Serval SOSP’19 Artifact

This document describes the artifact for our SOSP’19 paper on Serval, a framework for building automated verifiers for systems code. It explains how to run the case studies and experiments described in the paper.

This guide is located in EXPERIMENTS.md in the artifact, and available on the web at https://unsat.cs.washington.edu/projects/serval/sosp19-artifact.html.

Downloads

Artifact overview

We provide our artifact both as a tarball and as a Docker image. We highly recommend using the Docker image; the rest of this guide assumes that you are doing so. The Docker image comes with known-working versions of all required tools such as Rosette, Z3, LLVM, and GCC. This guide will show you how to install Docker and use our Docker image below.

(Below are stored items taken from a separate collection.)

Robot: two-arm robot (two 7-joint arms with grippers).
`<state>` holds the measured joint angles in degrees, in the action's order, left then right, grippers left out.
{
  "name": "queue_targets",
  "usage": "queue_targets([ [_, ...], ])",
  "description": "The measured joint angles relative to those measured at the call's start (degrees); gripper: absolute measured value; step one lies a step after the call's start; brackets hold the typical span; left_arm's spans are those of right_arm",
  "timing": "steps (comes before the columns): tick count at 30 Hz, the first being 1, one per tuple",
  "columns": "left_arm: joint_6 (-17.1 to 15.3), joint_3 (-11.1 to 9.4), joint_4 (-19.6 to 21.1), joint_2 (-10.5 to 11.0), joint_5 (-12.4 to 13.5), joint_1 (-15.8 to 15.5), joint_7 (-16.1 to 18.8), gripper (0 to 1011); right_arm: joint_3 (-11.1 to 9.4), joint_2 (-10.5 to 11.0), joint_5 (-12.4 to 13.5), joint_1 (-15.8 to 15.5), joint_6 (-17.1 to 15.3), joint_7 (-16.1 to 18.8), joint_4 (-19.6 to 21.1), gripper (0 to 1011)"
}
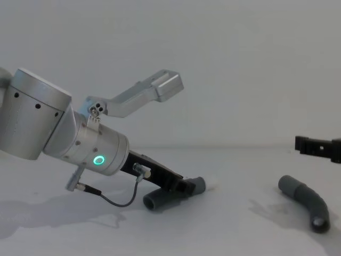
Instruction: Use both hands to pick up one end of the pipe from the table, align the ends, and insert them.
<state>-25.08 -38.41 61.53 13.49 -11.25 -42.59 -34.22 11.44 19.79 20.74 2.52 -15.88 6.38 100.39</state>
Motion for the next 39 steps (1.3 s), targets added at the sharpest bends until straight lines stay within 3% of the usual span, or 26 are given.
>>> queue_targets([
  [8,0.0,0.0,0.0,0.0,0.0,0.0,0.0,333,-0.1,0.4,1.5,3.3,-7.7,1.3,-2.7,1000],
  [16,0.0,0.0,0.0,0.0,0.0,0.0,0.0,333,0.7,0.8,1.7,6.1,-11.0,2.8,-5.6,1000],
  [39,0.0,0.0,0.0,0.0,0.0,0.0,0.0,333,4.0,1.7,-0.9,10.7,-13.9,6.2,-10.5,1000],
])
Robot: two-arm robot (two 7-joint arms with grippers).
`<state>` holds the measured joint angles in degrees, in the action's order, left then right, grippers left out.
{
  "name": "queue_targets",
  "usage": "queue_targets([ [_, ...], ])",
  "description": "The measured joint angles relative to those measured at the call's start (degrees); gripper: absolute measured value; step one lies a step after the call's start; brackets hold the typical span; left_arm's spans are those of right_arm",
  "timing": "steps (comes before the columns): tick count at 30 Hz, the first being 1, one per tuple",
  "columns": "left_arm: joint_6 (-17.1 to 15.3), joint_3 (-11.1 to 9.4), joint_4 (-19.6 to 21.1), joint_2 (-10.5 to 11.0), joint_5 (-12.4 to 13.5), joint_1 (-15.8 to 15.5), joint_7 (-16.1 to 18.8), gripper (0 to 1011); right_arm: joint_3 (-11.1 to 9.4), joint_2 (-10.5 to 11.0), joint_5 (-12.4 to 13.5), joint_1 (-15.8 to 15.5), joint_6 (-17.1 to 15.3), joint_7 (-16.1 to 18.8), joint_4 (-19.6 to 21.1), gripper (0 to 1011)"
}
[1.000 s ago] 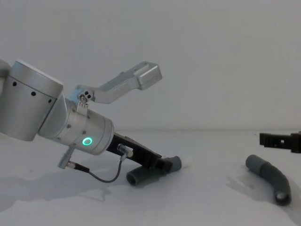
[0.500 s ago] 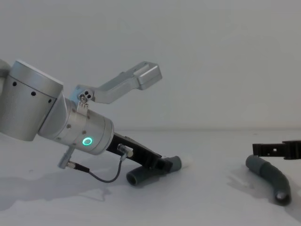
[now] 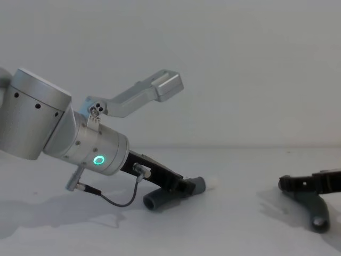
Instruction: Use both hands to pick up one end of the pipe from the table, align the ends, and insert them.
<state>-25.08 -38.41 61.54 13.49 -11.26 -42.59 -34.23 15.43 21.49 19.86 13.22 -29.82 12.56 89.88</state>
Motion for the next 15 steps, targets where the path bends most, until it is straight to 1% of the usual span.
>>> queue_targets([
  [15,0.0,0.0,0.0,0.0,0.0,0.0,0.0,333,1.0,-0.2,-1.7,0.8,-0.5,0.5,-2.6,1000],
])
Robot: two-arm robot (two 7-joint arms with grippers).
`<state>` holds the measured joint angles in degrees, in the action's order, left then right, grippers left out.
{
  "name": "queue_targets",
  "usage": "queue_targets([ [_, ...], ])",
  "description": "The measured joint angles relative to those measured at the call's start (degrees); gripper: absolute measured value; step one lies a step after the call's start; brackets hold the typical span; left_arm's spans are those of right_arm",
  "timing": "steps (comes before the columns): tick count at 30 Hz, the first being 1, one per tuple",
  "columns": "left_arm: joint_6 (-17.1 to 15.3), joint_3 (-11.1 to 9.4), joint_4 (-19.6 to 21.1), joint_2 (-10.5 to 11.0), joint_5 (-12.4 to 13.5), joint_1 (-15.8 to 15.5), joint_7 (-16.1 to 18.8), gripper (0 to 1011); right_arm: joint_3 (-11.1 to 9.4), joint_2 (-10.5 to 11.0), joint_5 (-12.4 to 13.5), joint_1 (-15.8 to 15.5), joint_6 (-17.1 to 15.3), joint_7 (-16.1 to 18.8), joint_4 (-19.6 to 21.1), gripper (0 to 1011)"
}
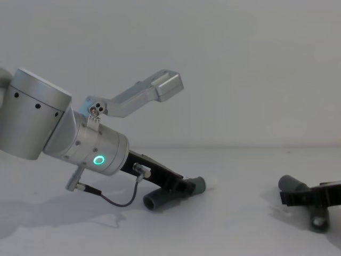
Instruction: Use both hands to pick up one end of the pipe from the table, align the ends, and insert them.
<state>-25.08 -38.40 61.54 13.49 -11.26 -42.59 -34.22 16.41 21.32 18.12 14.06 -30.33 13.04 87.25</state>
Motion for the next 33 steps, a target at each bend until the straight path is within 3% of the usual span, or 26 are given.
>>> queue_targets([
  [19,0.0,0.0,0.0,0.0,0.0,0.0,0.0,333,0.6,-0.1,-1.7,0.8,-0.4,0.5,-1.1,1000],
  [26,0.0,0.0,0.0,0.0,0.0,0.0,0.0,333,0.7,-0.1,-1.9,0.8,-0.5,0.7,-1.2,866],
  [33,0.0,0.0,0.0,0.0,0.0,0.0,0.0,333,0.7,-0.1,-2.1,0.9,-0.5,0.7,-1.3,639],
])
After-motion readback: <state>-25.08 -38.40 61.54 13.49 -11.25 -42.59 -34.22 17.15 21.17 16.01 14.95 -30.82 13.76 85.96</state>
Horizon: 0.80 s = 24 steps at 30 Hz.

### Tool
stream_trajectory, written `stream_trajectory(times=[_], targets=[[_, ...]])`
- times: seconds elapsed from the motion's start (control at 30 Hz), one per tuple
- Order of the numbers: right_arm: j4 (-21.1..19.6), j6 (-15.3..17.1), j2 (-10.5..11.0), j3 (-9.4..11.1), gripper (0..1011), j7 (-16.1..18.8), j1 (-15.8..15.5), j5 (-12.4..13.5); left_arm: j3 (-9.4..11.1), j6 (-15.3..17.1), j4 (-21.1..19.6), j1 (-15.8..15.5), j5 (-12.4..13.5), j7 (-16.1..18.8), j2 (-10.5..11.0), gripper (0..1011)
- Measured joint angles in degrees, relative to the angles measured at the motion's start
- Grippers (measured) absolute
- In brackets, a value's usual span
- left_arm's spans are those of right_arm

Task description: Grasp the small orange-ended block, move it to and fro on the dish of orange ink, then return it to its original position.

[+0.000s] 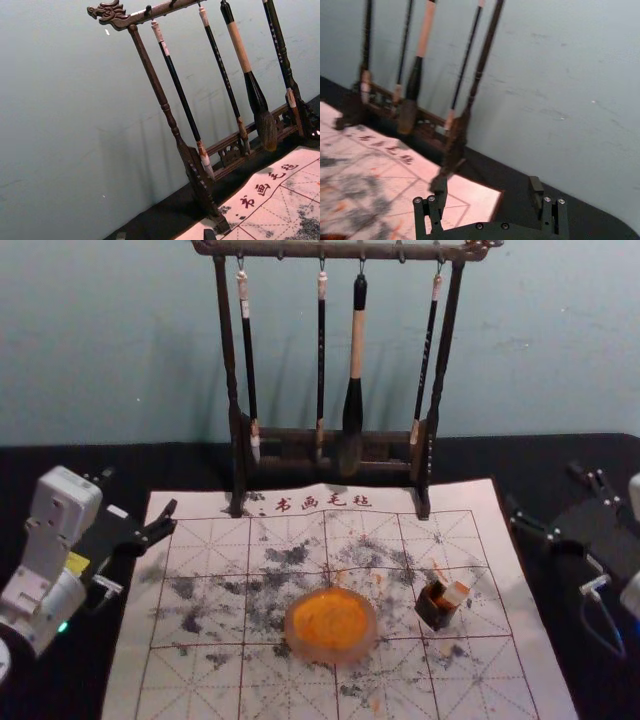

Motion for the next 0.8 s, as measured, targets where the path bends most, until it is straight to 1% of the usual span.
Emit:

This artifact demonstrates how to replicate the key findings described in the Serval paper. Using this guide, you can play with the ToyRISC example, run and verify both of our verified security monitors, run the BPF symbolic testing, and replicate experimental data shown in the tables in the paper. The total amount of time required to run all the commands is less than 1 hour, depending on your internet connection and hardware specifications.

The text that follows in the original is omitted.